6. JUnit project reports (Standard edition only)

If you plan to explore JUnit project in depth, you can use reports to track the progress and monitor the JUnit project areas and teams. However, because reports require historical, aggregated data, the JUnit project does not have any initial data points to start building reports.
Reports use a data warehouse that typically takes daily snapshots of the repository data. These snapshots provide the historical data points that are required for reports. If you want to see reports for JUnit, you will need to initiate one or more snapshots over time. For example, you could take a snapshot now, then deliver some code changes, run some builds, or open some work items, then take another snapshot.

To manually initiate a snapshot of the data:

  1. Ensure that Markus Kent has JazzDWAdmin permissions, then log in to the Rational Team Concert Web interface as Markus.
    Note: If you gave Markus Kent the JazzAdmin permission, he can assign himself the JazzDWAdmin permission. Otherwise, you must log in with your own user ID to assign JazzDWAdmin permission to Markus.
  2. Go to the Reports page and click Administer Data Warehouse.
  3. Click Update All Snapshot Data.
After you have several snapshots that represent points in time, you will start seeing more value in the reports that you view for JUnit project.
You can run reports from two places:
  • The Reports page of the Web interface:

    Reports page of the Web interface

  • In the Team Artifacts view, under the JUnit project, under the Reports node:

    Reports opened from the Team Artifacts view

Read the Tracking data with reports section in the Help to learn more about the reporting features.

7. Exploring the JUnit project in the Web interface

Most of this guide has taken you through the rich client. The Rational Team Concert Web interface also provides a rich environment where you can meet many of the same goals of collaborating with your team.

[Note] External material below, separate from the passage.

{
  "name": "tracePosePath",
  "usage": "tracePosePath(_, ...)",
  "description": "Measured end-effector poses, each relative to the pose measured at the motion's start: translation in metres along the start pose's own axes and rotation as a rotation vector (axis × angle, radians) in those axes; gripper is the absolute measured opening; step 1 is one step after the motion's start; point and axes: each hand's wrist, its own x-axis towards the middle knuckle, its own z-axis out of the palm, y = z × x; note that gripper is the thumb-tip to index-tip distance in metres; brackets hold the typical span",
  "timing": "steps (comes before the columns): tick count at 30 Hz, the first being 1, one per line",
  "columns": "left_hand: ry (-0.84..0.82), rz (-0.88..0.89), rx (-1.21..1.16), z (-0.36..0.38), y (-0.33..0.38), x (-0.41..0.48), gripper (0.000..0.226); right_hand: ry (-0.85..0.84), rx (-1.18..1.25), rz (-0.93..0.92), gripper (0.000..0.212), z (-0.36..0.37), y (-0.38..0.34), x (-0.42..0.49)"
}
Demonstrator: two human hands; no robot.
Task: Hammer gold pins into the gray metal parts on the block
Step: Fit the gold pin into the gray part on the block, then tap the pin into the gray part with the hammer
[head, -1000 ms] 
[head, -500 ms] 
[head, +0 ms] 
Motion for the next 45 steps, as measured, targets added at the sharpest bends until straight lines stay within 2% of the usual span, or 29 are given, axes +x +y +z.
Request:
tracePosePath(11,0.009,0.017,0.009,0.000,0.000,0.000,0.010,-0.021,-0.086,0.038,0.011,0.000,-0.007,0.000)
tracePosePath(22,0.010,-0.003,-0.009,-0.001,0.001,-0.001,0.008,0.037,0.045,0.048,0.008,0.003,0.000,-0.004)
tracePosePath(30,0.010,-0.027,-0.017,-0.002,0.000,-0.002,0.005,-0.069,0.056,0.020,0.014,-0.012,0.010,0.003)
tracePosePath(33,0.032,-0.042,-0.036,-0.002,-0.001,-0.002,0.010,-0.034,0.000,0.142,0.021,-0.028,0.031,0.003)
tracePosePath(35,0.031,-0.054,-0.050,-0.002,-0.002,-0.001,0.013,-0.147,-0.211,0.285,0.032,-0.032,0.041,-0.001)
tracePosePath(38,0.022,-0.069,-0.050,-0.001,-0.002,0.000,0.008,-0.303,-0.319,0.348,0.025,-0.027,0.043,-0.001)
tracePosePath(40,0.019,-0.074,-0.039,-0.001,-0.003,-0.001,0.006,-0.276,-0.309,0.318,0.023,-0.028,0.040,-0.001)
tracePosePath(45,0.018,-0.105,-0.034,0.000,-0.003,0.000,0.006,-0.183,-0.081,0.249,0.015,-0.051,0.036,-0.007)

JUnit project in the Web interface

To explore the JUnit project area in the Web interface:
  1. Open a browser to the Web interface. If you are running locally, the default URL is this:

    https://localhost:9443/jazz/web/projects/JUnit%20Project

  2. Navigate through the Web interface. For example:
    • On the Work Items page, find and create work items.
    • On the Source Control page, browse the source code in the repository.
    • On the Plans page, review project plans.
    • On the Dashboards page, work with team and personal dashboards (Standard edition only).
    • On the Builds page, view build definitions and results, and request builds.
    • On the Reports page, view project status and progress (Standard edition only).

Summary

In this mini-tutorial you learned about the basics of the JUnit example project. The JUnit project is a great way to explore and start learning how to use Rational Team Concert to collaborate with a team on a software development project.
Remember: When you are finished working with the JUnit example project, remove the Client Access Licenses from the example users. This frees up the licenses to be assigned to real users.